Glutamate molecules then travel across this gap and bind to specific receptor proteins located on the membrane of the receiving neuron, the postsynaptic cell. Many of these receptors are ligand-gated ion channels, meaning their structure includes a pore that opens when a neurotransmitter attaches. When these channels open, they allow positively charged ions to flow into the postsynaptic neuron.
The influx of positive ions, predominantly sodium (Na+), causes a slight increase in the electrical charge inside the neuron, making the interior less negative. This localized change in membrane potential is termed depolarization. The resulting EPSP is a graded potential, meaning its strength is not fixed but varies depending on the amount of neurotransmitter released and the number of activated receptors.
From Small Change to Firing Signal
A single excitatory postsynaptic potential is insufficient to cause a neuron to generate its own electrical signal. For a neuron to “fire,” its membrane potential must reach a specific voltage level known as the threshold of excitation. This threshold initiates a rapid, all-or-nothing electrical pulse called an action potential.
Neurons achieve this threshold through the combination of multiple EPSPs, a process known as summation.

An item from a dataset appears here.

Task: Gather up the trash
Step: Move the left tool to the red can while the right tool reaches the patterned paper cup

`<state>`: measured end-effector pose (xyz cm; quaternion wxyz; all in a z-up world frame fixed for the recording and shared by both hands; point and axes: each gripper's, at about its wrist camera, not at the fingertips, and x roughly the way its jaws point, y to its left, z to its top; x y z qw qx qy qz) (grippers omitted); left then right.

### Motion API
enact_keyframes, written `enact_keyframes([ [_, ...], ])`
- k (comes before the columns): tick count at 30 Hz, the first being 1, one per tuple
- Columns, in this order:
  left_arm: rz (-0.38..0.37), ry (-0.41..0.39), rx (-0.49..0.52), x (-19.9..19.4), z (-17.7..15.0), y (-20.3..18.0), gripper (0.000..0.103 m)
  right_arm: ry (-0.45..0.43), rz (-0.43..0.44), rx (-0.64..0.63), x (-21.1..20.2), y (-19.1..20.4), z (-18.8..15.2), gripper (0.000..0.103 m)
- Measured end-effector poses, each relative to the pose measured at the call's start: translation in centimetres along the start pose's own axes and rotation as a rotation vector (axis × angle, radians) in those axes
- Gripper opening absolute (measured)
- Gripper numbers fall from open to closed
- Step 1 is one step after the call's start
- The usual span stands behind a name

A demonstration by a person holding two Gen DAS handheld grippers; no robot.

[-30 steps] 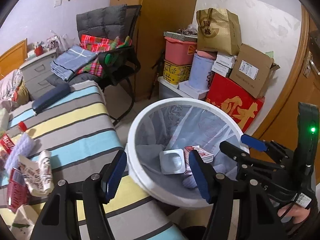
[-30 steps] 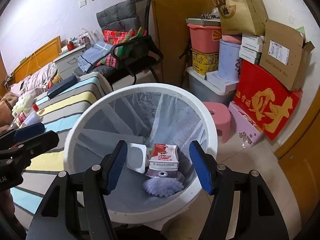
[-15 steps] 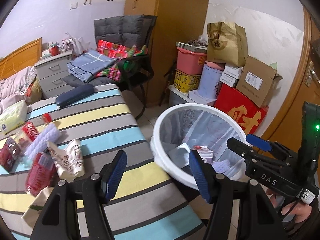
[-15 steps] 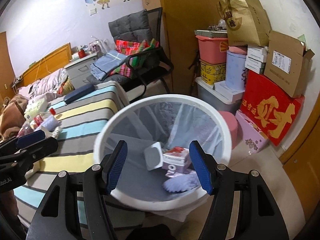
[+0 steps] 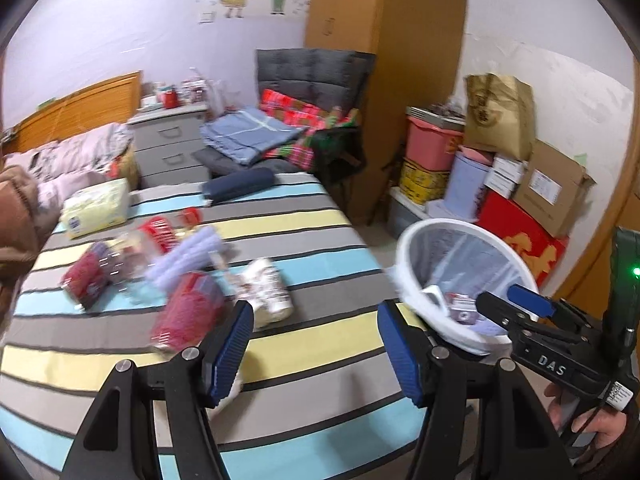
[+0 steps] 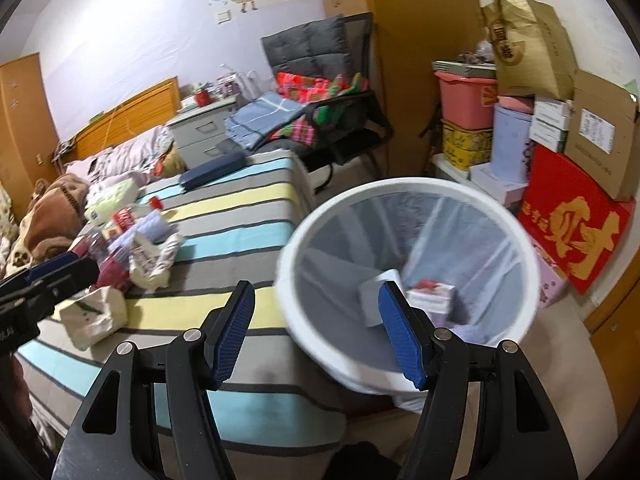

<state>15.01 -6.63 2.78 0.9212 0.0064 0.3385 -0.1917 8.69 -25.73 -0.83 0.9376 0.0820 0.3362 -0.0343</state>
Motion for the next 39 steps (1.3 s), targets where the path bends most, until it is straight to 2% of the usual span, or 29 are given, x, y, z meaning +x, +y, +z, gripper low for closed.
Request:
enact_keyframes([
  [11, 0.107, 0.003, -0.109, -1.5, -1.5, 7.7, 0.064, 0.027, 0.068, -0.064, 1.3, 4.4, -0.2, 0.066],
  [17, 0.133, 0.014, -0.143, -1.2, -1.6, 10.8, 0.064, 0.045, 0.095, -0.094, 2.8, 6.6, 0.3, 0.066],
  [26, 0.109, 0.051, -0.166, 1.4, -1.1, 13.3, 0.064, 0.095, 0.140, -0.146, 6.2, 9.8, 1.3, 0.066],
  [39, 0.031, 0.146, -0.116, 6.5, -0.6, 13.3, 0.064, 0.172, 0.207, -0.145, 9.5, 10.8, 2.0, 0.066],
])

One way this occurs is through temporal summation, where a single presynaptic neuron fires repeatedly and rapidly. Each successive release of neurotransmitter causes new EPSPs that add to the lingering effect of previous ones, progressively depolarizing the postsynaptic membrane.

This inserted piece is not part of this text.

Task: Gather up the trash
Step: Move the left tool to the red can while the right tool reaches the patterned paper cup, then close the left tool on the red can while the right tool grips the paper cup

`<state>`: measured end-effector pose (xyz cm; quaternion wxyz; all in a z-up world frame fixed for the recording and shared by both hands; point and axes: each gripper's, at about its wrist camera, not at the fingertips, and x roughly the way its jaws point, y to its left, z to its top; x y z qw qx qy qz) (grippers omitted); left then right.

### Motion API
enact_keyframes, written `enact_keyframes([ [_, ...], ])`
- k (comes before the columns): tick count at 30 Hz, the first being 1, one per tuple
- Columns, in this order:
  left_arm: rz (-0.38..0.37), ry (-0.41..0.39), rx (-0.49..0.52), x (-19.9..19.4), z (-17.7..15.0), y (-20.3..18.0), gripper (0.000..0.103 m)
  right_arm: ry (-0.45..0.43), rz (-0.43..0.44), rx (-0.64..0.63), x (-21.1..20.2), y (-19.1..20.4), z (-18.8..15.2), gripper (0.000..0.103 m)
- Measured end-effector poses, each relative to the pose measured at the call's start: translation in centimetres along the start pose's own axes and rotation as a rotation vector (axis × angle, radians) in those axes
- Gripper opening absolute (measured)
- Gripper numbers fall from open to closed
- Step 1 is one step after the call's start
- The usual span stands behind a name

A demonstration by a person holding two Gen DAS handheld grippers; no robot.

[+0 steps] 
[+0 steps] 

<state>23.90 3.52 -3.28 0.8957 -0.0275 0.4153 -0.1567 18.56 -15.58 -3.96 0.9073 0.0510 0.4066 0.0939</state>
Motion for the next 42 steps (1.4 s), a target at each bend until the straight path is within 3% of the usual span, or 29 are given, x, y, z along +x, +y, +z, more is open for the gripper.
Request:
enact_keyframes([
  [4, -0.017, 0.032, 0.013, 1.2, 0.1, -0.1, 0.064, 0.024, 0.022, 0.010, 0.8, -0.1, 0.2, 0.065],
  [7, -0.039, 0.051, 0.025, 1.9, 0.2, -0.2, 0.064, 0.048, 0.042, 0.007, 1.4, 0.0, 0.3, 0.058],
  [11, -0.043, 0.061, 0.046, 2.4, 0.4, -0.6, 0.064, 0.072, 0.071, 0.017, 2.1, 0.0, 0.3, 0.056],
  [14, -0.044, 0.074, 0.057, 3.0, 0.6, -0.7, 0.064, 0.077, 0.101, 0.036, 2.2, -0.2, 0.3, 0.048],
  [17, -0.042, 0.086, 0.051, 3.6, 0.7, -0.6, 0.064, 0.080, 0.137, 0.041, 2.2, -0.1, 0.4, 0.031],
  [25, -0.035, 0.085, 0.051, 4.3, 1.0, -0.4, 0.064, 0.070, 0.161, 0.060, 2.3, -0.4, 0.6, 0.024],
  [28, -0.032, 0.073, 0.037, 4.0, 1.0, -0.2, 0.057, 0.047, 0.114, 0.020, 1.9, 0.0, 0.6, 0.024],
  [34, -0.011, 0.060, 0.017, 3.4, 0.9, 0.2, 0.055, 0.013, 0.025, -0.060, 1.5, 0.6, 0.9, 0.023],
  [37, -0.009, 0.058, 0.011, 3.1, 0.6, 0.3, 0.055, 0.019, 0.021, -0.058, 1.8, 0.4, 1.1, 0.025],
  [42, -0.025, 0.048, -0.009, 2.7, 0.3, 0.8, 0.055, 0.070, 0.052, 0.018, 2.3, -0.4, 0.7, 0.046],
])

Another method is spatial summation, which involves multiple different presynaptic neurons releasing neurotransmitters at approximately the same time. The EPSPs generated at various locations on the postsynaptic neuron’s dendrites and cell body converge and combine. If the combined effect of these multiple, near-simultaneous EPSPs pushes the membrane potential to or beyond the threshold of excitation, the postsynaptic neuron will then generate an action potential, propagating the signal onward.
The Counterpart to Excitation
While EPSPs increase a neuron’s likelihood of firing, another type of postsynaptic potential works in opposition: the Inhibitory Postsynaptic Potential (IPSP). IPSPs make a neuron less likely to generate an action potential, effectively dampening its excitability. This balance between excitation and inhibition is important for precise neural function.
Inhibitory neurotransmitters, such as gamma-aminobutyric acid (GABA) and glycine, are responsible for generating IPSPs. When these neurotransmitters bind to their specific receptors on the postsynaptic membrane, they typically cause ion channels to open that allow negative ions, primarily chloride (Cl-), to flow into the cell. Alternatively, some inhibitory receptors may open channels that allow positive ions, like potassium (K+), to exit the cell.
This inward flow of negative charge or outward flow of positive charge makes the inside of the neuron even more negative, a process called hyperpolarization. Hyperpolarization moves the neuron’s membrane potential further away from the threshold required for an action potential. A neuron’s ultimate decision to fire an action potential is a dynamic calculation, constantly integrating all incoming excitatory and inhibitory signals.
Role in Neural Plasticity and Function
Excitatory postsynaptic potentials are central to neural plasticity, the brain’s ability to change and adapt over time. An example is Long-Term Potentiation (LTP), a persistent strengthening of synaptic connections. LTP occurs when a synapse experiences repeated, high-frequency stimulation, leading to a long-lasting increase in the amplitude of subsequent EPSPs at that synapse.
This enhanced synaptic efficiency means the same neurotransmitter release from the presynaptic neuron will produce a stronger depolarization in the postsynaptic neuron. LTP is a cellular mechanism underlying learning and memory formation in the brain. It allows for the strengthening of frequently used neural pathways, consolidating information and skills.
However, imbalances in excitatory signaling can also contribute to pathological states. Excessive or prolonged activation of excitatory neurotransmitter receptors, particularly by glutamate, can lead to excitotoxicity. This overstimulation can damage or kill neurons, and it is implicated in conditions such as seizures and neurodegenerative diseases.